→ **Exercise directions**
In the entries below, begin at the line that has "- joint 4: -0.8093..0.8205", stop after the line that has "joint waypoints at", and output those lines exactly with no pictures.
** Data shown follows **
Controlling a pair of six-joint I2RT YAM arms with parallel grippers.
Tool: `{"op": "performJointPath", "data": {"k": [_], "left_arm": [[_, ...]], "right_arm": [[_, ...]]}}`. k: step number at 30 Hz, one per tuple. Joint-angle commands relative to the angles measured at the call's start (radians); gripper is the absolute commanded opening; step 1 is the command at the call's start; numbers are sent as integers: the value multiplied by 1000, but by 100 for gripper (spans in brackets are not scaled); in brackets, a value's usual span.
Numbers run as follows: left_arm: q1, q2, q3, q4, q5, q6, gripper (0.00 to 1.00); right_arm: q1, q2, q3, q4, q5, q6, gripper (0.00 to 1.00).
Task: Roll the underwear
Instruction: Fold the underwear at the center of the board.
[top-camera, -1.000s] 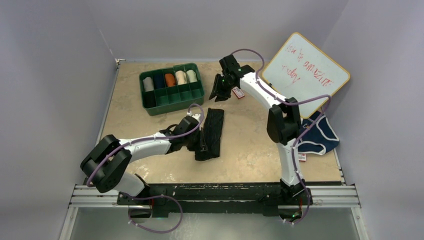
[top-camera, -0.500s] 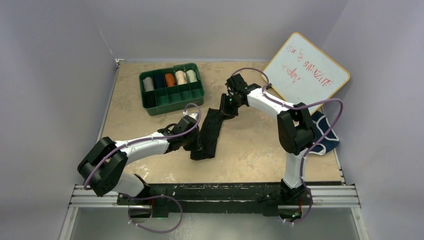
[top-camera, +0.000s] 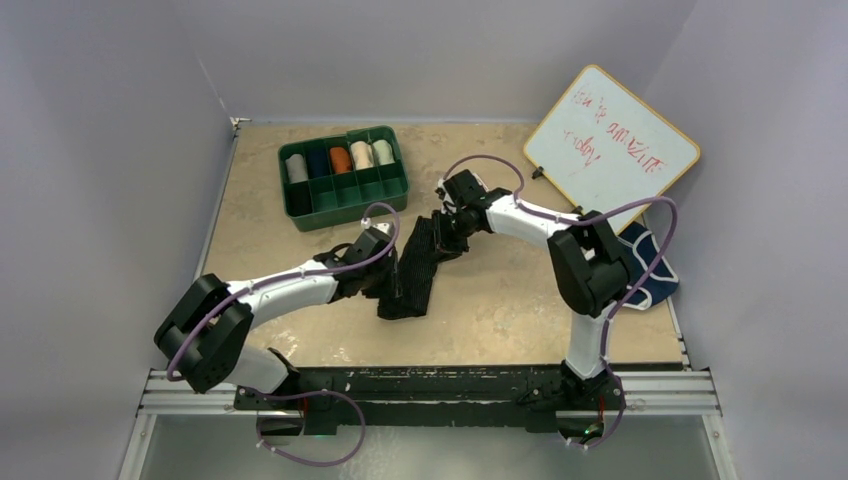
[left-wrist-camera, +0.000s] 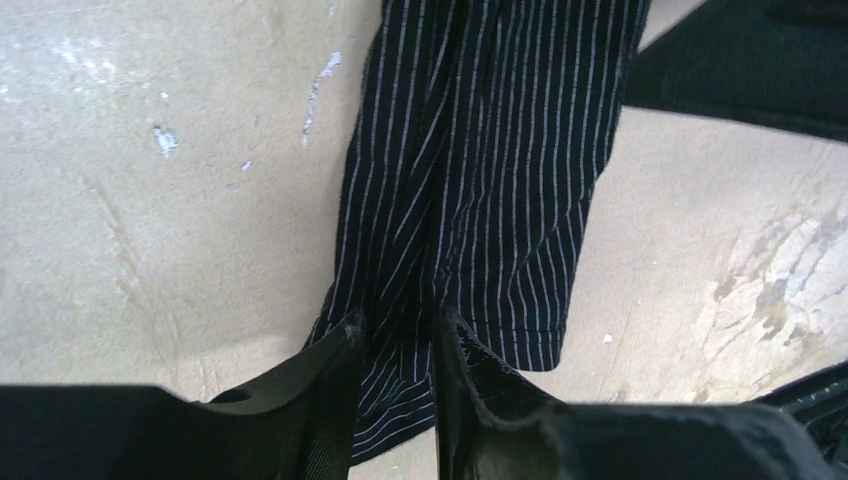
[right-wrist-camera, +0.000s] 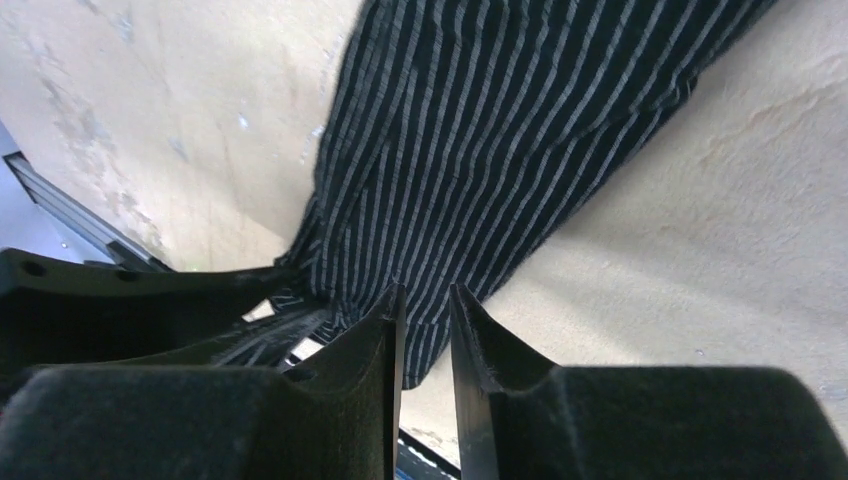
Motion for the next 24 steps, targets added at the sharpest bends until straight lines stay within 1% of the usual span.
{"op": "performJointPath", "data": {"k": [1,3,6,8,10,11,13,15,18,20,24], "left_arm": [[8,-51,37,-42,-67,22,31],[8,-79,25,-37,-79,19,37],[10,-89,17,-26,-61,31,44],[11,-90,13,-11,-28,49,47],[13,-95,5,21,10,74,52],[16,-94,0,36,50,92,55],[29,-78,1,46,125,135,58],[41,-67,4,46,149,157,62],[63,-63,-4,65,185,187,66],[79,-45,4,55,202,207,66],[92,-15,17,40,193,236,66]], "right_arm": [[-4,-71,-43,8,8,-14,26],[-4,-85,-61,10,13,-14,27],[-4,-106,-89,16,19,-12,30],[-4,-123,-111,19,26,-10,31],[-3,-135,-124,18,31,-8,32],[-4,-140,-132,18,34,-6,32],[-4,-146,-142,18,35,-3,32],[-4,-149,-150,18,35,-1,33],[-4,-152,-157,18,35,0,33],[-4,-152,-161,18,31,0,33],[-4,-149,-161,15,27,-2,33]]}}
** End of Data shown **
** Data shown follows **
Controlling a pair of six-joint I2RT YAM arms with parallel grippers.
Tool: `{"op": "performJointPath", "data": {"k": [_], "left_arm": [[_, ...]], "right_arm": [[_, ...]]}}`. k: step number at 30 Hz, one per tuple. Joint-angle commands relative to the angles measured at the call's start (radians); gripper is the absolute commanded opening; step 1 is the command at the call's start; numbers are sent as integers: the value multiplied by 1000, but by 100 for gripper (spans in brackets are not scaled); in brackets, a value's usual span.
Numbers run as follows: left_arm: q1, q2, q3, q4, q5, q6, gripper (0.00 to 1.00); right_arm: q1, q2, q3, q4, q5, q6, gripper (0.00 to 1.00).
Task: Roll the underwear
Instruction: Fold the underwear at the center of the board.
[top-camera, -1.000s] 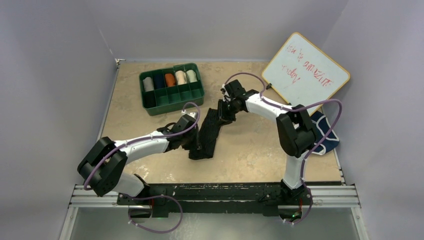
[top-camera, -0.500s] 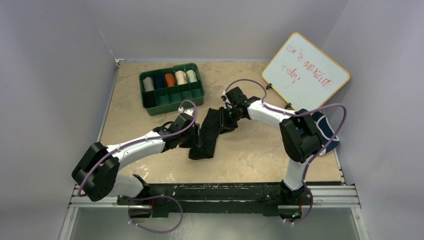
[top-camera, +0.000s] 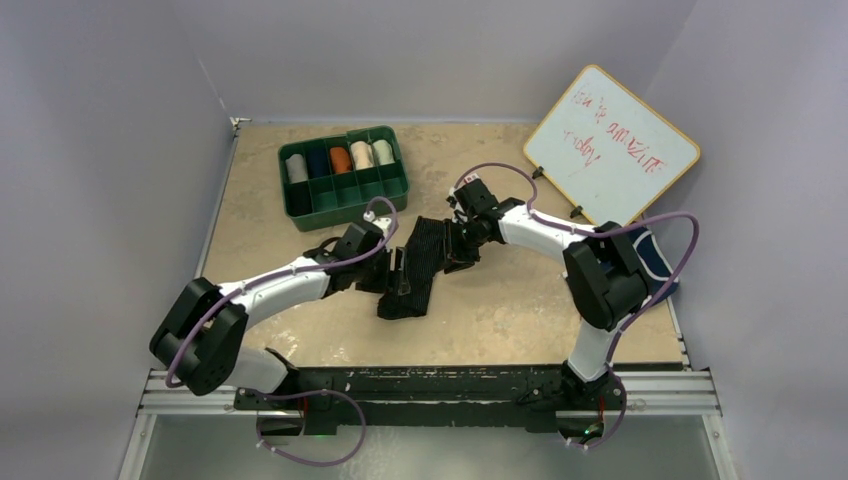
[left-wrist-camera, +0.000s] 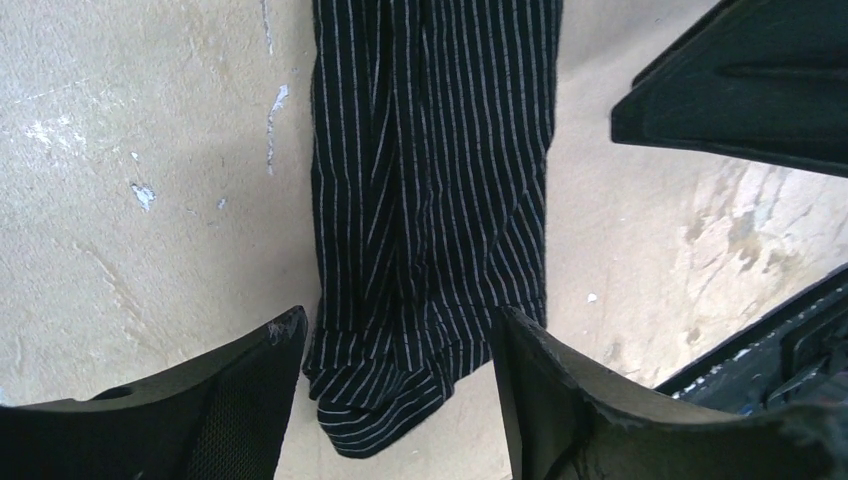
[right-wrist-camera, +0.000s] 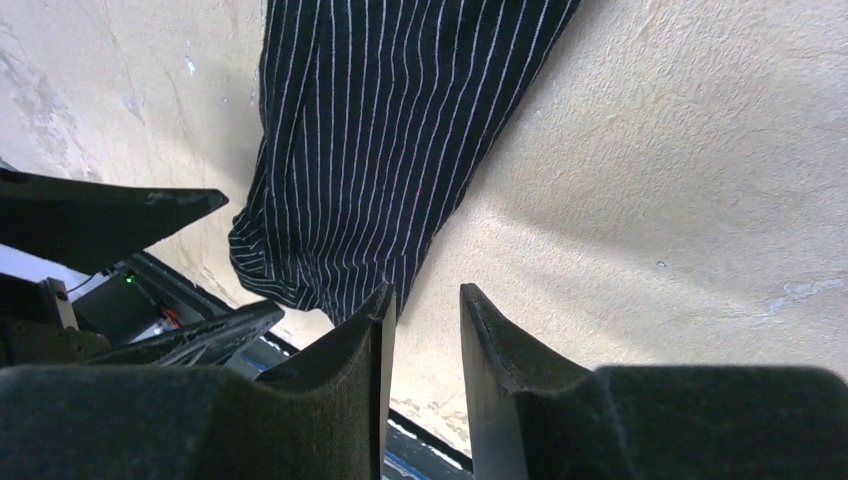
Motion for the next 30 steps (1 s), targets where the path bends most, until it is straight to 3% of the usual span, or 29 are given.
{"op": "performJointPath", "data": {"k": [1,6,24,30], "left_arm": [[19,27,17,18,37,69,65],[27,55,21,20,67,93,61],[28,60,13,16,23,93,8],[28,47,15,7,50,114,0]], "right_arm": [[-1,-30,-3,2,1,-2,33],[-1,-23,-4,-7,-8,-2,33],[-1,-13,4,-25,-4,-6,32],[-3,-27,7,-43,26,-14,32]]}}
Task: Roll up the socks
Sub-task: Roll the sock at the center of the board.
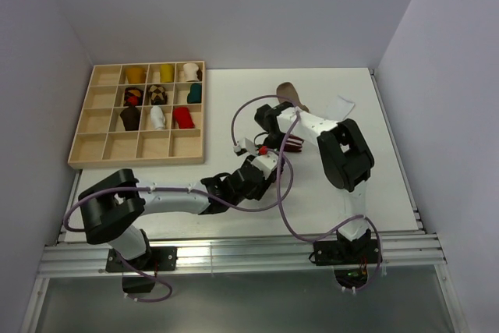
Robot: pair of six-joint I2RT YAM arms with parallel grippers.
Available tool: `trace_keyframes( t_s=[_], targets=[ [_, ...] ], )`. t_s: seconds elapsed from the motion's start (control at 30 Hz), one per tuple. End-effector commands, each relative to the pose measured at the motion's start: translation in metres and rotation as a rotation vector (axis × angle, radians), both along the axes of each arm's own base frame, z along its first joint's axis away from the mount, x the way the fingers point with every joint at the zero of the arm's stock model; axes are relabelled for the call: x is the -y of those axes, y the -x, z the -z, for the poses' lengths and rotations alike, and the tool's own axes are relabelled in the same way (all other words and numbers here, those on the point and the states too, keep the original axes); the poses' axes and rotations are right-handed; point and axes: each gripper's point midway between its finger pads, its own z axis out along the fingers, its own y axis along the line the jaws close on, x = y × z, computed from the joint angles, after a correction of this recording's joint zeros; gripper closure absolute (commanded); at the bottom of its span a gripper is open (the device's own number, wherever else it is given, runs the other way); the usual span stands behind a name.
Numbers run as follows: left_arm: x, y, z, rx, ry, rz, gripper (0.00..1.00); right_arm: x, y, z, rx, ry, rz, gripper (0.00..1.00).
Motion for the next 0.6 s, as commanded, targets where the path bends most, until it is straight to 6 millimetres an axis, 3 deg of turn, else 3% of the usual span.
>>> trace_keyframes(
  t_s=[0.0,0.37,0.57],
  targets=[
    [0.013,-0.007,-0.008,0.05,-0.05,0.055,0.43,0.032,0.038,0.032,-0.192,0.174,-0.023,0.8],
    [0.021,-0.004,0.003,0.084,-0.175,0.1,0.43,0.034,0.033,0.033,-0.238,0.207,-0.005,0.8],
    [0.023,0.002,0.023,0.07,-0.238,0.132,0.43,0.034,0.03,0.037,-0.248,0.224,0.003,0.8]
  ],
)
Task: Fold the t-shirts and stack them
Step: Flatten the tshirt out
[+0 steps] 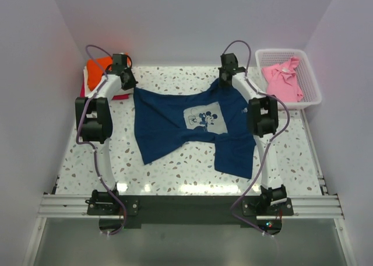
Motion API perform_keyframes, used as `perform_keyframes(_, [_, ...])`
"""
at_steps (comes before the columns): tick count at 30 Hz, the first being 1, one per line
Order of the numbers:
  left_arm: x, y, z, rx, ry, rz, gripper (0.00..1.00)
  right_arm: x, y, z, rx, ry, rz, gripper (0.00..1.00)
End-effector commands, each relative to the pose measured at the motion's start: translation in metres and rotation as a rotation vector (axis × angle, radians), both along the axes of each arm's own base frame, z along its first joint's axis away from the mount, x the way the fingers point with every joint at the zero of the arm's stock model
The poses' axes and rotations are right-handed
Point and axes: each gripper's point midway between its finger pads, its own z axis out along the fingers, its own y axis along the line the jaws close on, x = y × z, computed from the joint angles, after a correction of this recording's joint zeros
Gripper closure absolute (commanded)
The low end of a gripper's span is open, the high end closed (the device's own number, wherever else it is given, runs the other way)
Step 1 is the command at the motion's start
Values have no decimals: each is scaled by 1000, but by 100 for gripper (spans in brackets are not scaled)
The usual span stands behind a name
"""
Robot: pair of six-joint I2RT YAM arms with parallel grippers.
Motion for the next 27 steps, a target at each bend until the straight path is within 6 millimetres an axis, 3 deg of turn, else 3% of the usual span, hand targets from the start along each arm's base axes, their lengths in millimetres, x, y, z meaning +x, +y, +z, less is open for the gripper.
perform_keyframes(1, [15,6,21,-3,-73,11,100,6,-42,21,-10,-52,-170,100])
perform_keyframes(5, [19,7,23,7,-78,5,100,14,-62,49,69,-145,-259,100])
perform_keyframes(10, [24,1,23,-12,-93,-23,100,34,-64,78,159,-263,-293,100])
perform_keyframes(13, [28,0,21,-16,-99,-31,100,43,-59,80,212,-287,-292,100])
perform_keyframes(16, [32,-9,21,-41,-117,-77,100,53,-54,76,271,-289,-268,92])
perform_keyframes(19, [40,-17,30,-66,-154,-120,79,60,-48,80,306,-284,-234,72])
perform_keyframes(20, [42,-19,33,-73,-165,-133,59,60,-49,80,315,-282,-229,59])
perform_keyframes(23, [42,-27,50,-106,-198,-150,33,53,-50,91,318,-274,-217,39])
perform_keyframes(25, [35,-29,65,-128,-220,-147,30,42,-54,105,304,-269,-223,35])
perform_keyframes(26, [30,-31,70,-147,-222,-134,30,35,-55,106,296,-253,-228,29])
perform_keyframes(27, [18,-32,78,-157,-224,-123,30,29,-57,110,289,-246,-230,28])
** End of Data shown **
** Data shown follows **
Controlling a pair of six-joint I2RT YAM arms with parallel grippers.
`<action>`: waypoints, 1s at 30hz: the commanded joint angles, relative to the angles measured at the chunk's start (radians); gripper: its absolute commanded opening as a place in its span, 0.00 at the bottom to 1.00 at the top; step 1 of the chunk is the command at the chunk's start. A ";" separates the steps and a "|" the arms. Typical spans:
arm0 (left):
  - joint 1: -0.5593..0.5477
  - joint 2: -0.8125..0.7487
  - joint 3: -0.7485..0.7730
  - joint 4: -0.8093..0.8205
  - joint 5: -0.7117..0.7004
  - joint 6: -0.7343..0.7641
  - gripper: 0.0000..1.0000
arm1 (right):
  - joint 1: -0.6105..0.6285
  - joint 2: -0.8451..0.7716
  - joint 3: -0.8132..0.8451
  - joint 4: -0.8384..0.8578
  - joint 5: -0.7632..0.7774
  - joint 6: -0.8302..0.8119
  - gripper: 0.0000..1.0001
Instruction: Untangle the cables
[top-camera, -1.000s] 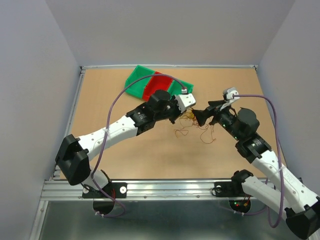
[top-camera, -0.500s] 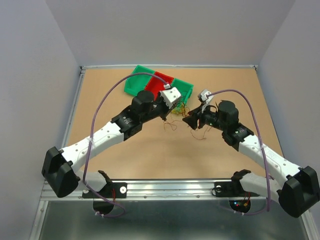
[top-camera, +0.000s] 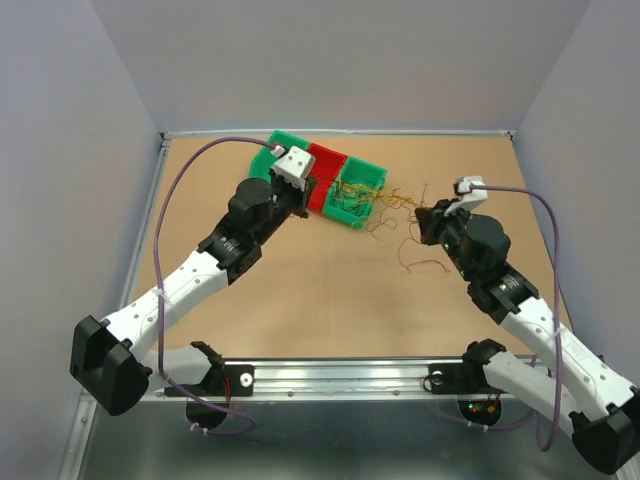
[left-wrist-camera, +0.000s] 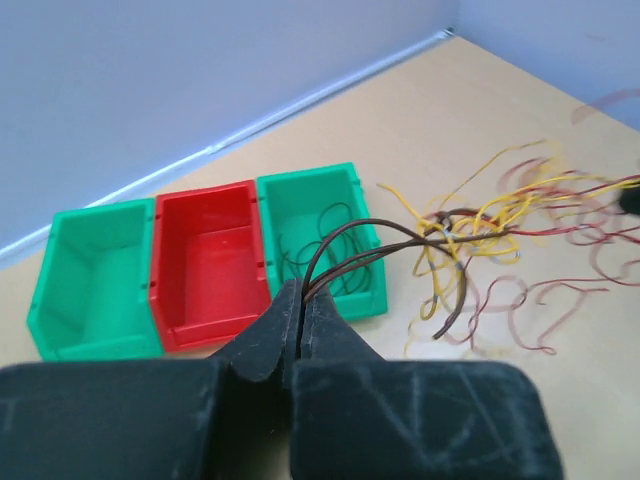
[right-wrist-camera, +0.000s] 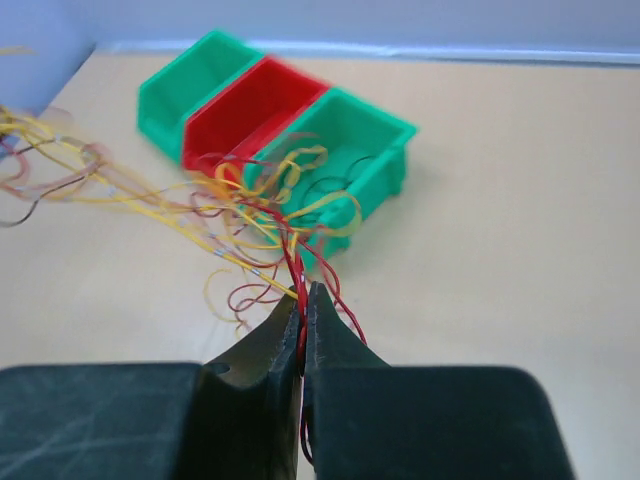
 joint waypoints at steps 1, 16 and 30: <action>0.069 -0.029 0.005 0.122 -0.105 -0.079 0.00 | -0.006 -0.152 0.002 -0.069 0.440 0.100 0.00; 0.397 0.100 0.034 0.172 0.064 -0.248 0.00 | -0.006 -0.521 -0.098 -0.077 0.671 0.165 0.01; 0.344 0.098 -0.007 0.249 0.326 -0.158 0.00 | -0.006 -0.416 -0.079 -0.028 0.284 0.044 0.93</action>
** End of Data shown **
→ **Answer to this problem**
  - joint 4: -0.8093..0.8205
  - joint 5: -0.7117..0.7004
  - joint 6: -0.7343..0.7641
  - gripper: 0.0000..1.0000
arm1 (right):
  - joint 1: -0.6105..0.6285
  - joint 2: -0.8451..0.7716
  - joint 3: -0.8132..0.8451
  - joint 4: -0.8384..0.8578
  - joint 5: -0.7632..0.7774
  - joint 6: -0.8302..0.8119
  - gripper: 0.0000..1.0001
Instruction: Untangle the cables
[top-camera, -1.000s] 
[top-camera, -0.500s] 
[top-camera, +0.000s] 
[left-wrist-camera, +0.000s] 
[right-wrist-camera, +0.000s] 
 joint waypoints at steps 1, 16 and 30: <action>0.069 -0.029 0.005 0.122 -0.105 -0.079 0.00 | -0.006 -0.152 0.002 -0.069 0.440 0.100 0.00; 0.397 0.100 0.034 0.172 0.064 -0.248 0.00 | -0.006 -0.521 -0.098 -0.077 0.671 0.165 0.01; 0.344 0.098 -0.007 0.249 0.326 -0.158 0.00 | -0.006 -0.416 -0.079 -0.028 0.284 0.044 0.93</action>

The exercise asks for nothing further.